That’s a step the lending industry has long advocated, arguing that requirements for separate TILA and RESPA loan disclosures only confuse consumers.
But if state and local governments aren’t preempted from drawing up their own rules, homebuyers will still be faced with "page after page of disclaimers and disclosures about all the differing state and local laws," Yingling said.
Yingling also claimed that the language proposed by the Obama administration to create a Consumer Financial Protection Agency is so vague it would create an agency "with vast and unprecedented new powers" to "legislate its own rules."
Consumer groups like the Center for Responsible Lending say they support the creation of a single federal consumer protection agency — but in addition to, not instead of state and local regulations.
Michael Calhoun, president of the Center for Responsible Lending, said in his prepared testimony that the group won’t support any proposed overhaul of the regulatory system that calls for federal preemption of state and local laws.
Court decisions that allowed federally chartered lenders to claim exemption from state fair lending laws contributed to some of the worst excesses in lending during the boom, he said. Federal banking regulators not only defended lending practices that hurt consumers, but intervened to prevent state authorities from taking action themselves, Calhoun maintained.

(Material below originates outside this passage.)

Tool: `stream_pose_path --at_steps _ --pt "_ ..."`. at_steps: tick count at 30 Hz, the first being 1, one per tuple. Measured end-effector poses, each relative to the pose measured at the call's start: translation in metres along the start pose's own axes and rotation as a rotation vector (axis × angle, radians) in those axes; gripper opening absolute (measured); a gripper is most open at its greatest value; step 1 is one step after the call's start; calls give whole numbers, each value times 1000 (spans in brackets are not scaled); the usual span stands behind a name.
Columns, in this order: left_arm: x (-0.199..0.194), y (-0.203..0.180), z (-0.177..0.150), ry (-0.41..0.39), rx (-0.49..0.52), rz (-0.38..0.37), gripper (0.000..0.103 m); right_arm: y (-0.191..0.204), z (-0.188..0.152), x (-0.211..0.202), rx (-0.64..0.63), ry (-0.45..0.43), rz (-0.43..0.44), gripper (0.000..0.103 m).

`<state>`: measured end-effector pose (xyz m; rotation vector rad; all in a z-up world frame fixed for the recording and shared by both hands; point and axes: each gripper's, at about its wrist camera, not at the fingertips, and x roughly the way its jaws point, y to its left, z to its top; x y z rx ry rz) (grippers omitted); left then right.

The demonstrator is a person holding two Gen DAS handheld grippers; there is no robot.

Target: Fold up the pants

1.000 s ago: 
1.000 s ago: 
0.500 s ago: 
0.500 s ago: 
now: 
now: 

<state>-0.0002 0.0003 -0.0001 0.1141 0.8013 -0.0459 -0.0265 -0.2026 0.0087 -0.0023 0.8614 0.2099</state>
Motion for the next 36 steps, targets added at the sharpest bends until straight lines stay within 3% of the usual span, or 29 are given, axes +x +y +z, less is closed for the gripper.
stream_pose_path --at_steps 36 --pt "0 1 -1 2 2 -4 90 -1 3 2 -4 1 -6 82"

During the housing boom, federal banking regulators at the Office of Thrift Supervision (OTS) and the Office of the Comptroller of the Currency (OCC) "came to view the banks they regulate as their paying customers," Calhoun said. OTS and OCC were reluctant to take action that would cause their "customers" to switch their charter to another regulator, he said.

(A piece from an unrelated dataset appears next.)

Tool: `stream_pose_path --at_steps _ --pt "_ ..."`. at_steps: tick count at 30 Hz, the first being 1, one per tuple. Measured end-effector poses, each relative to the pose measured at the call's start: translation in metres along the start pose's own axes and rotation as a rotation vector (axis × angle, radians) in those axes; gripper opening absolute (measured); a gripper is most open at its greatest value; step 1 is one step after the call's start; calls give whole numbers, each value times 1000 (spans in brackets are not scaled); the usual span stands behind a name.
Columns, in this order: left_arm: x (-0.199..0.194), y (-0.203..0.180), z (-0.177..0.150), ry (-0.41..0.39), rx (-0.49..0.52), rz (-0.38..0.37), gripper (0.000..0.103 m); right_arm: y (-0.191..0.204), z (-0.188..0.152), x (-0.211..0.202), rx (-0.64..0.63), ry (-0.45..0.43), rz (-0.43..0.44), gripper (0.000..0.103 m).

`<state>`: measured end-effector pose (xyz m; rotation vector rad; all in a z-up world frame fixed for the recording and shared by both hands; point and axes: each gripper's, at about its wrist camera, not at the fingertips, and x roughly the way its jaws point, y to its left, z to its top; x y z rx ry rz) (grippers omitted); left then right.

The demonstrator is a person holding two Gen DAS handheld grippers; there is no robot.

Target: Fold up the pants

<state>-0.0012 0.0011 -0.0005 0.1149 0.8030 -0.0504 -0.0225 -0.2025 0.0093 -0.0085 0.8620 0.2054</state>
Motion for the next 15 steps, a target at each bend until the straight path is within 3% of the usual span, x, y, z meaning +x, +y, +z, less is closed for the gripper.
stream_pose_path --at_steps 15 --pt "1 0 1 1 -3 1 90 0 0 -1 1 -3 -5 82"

In 1994, Congress gave the Federal Reserve Board the authority to prohibit unfair or deceptive practices by all financial institutions, including non-bank mortgage lenders. But the Fed didn’t move to exercise that power until July 2008, Calhoun said.
"It is unrealistic to suggest that federal enforcement alone is adequate," Calhoun said. "Consumer protection is a traditional state function, and states have considerably more experience in enforcement than the federal financial regulators. This right should be an essential feature of this reformed system."

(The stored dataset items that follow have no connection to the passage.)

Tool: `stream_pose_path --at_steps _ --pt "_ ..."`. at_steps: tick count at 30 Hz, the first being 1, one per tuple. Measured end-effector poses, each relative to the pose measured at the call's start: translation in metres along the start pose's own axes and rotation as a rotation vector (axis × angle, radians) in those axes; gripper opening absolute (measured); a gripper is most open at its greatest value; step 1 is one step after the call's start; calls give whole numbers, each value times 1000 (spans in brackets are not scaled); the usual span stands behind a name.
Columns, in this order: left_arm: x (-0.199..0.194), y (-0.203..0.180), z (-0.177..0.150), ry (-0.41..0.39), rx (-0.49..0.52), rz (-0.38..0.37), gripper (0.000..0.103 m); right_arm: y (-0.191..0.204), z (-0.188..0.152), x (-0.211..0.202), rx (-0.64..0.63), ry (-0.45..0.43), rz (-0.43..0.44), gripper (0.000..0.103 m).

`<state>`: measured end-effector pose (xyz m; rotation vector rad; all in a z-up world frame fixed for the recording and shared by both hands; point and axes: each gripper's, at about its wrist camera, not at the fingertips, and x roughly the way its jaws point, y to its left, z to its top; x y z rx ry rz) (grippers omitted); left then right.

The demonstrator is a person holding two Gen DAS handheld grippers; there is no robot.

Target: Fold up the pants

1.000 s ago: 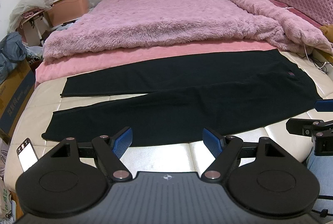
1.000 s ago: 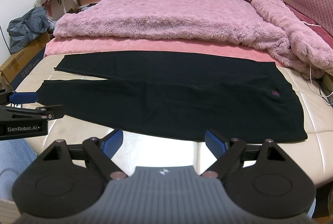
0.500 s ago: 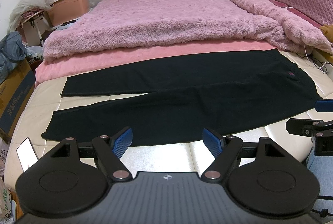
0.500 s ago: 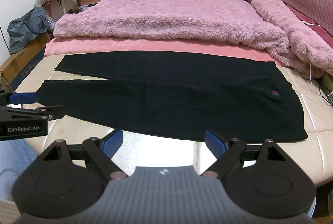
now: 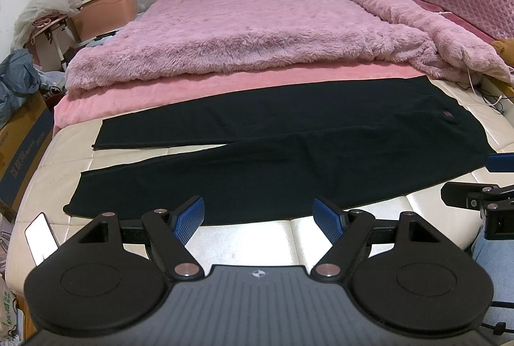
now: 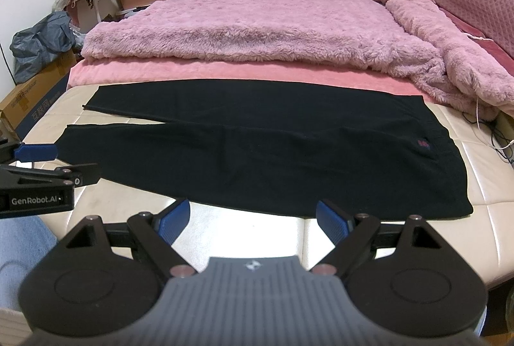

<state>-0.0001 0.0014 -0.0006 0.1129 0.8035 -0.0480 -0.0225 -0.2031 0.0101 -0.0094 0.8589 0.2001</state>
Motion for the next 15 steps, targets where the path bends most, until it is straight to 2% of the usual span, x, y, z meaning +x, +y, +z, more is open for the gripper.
stream_pose_path --at_steps 15 --pt "5 -1 -4 1 -1 -10 90 0 0 0 1 -1 -1 82"
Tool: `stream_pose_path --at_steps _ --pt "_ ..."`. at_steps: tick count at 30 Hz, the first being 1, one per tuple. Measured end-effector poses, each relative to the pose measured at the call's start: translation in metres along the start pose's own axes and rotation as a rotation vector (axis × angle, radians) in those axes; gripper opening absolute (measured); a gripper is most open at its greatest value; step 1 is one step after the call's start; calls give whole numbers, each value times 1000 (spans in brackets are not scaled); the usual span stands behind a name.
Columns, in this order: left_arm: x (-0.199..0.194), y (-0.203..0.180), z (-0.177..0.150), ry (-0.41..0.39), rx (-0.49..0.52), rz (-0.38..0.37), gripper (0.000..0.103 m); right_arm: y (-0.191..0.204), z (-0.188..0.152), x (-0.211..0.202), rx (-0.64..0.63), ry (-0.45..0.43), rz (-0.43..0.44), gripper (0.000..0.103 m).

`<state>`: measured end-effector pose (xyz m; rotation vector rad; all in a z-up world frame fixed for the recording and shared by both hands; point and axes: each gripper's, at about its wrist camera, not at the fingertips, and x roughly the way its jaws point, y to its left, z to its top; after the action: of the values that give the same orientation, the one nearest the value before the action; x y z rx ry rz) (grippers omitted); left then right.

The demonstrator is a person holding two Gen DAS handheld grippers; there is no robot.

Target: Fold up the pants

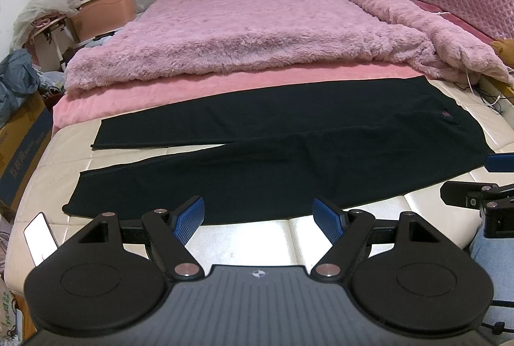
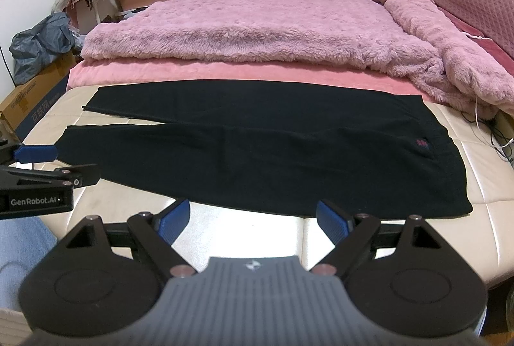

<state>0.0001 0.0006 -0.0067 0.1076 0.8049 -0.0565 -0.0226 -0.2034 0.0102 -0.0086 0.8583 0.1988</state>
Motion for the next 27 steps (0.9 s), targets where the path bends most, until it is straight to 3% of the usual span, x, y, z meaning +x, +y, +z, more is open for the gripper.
stream_pose_path --at_steps 4,8,10,12,15,20,22,24,27 --pt "1 -2 1 -4 1 -2 89 -5 2 -3 6 -4 -3 82" --pt "2 5 5 -22 29 -15 81 -17 2 -1 15 -25 2 82" --pt "6 15 8 -44 56 -31 81 -26 0 -2 19 -68 13 82" --pt "13 25 11 -52 109 -62 74 -37 0 -3 3 -137 30 82" --pt "27 43 16 -60 211 -96 62 -60 4 2 -69 -192 21 82" --pt "62 69 10 -29 446 -76 56 -113 13 32 -145 -146 -46 81" --pt "83 78 1 16 554 -40 50 -136 15 48 -162 -104 -62 75" --pt "103 86 -9 65 646 -5 46 -155 18 64 -179 -58 -69 61" --pt "130 101 -32 130 778 41 43 -180 15 87 -215 0 -96 54"
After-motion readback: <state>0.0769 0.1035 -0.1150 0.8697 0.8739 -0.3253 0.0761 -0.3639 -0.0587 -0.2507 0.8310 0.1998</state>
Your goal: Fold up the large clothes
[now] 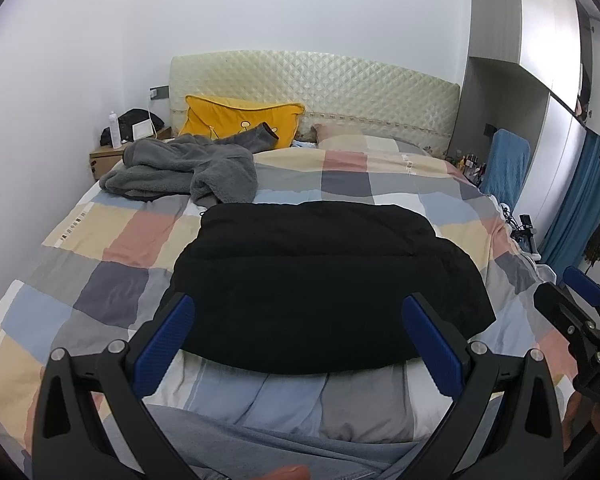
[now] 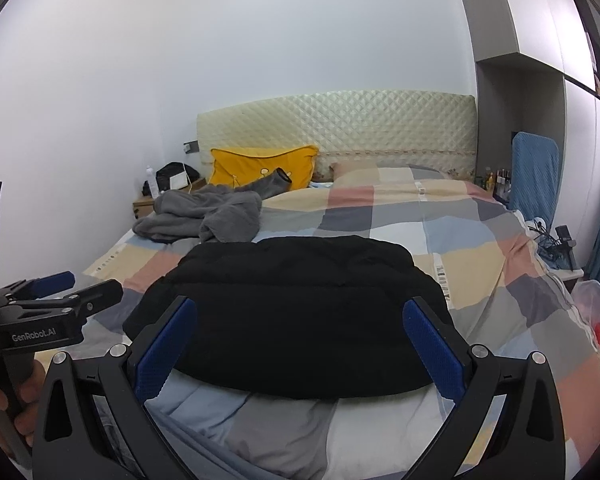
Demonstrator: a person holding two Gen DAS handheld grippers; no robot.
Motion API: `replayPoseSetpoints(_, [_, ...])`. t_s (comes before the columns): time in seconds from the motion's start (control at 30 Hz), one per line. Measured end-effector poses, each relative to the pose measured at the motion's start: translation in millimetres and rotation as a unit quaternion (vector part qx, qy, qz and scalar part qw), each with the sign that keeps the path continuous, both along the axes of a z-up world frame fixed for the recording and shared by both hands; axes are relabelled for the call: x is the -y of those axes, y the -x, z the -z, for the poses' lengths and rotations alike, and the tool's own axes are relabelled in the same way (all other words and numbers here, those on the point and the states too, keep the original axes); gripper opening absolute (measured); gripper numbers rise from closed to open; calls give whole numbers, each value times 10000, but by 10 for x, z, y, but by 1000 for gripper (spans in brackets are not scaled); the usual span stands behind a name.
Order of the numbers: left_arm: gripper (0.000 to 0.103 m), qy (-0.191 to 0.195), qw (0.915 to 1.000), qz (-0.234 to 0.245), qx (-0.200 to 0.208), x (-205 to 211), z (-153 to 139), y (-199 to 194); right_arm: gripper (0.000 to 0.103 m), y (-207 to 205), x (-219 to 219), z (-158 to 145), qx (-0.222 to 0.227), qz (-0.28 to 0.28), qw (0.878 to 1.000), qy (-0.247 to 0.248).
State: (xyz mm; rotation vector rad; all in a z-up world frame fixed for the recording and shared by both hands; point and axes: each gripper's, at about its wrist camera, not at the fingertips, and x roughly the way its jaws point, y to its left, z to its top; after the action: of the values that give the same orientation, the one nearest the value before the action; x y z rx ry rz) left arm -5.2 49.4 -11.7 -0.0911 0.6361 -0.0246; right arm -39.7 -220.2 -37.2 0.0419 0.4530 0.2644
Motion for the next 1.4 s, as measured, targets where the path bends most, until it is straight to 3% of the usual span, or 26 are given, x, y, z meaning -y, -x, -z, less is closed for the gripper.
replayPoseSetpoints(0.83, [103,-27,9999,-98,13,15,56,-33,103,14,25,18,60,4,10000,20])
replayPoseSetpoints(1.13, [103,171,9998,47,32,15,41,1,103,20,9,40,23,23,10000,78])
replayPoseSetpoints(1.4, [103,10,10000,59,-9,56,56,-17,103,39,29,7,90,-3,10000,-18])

Yingling said the ABA supports numerous regulatory reforms, including the creation of a systemic risk oversight agency, and a system for resolving problems created when companies become "too-big-to-fail." Regulatory gaps for derivatives, hedge funds, mortgage brokers and others should be closed, Yingling said, and consumer protections improved.
But there’s "simply no justification for imposing significant new burdens on heavily regulated banks that never made one subprime loan, nor contributed to the causes of the financial crisis," Yingling said.
Banks are already subjected to 1,700 pages of regulations and guidelines for their dealings with consumers, he said.
The fundamental weakness of the Home Ownership and Equity Protection Act — the 1994 law that increased the Federal Reserve’s oversight powers — was that there was no provision for enforcement against non-bank lenders, Yingling said.
Calhoun rejected the argument that banks didn’t participate in the excesses of the boom.
Four of the top seven alt-A loan originators during the housing boom had federal charters, Calhoun said, enjoying "both the benefits of preemption, and light touch (federal) regulation."
"Neither federally chartered banks nor their federal supervisory regulators can credibly deny that they did not participate" in the mortgage meltdown, he said.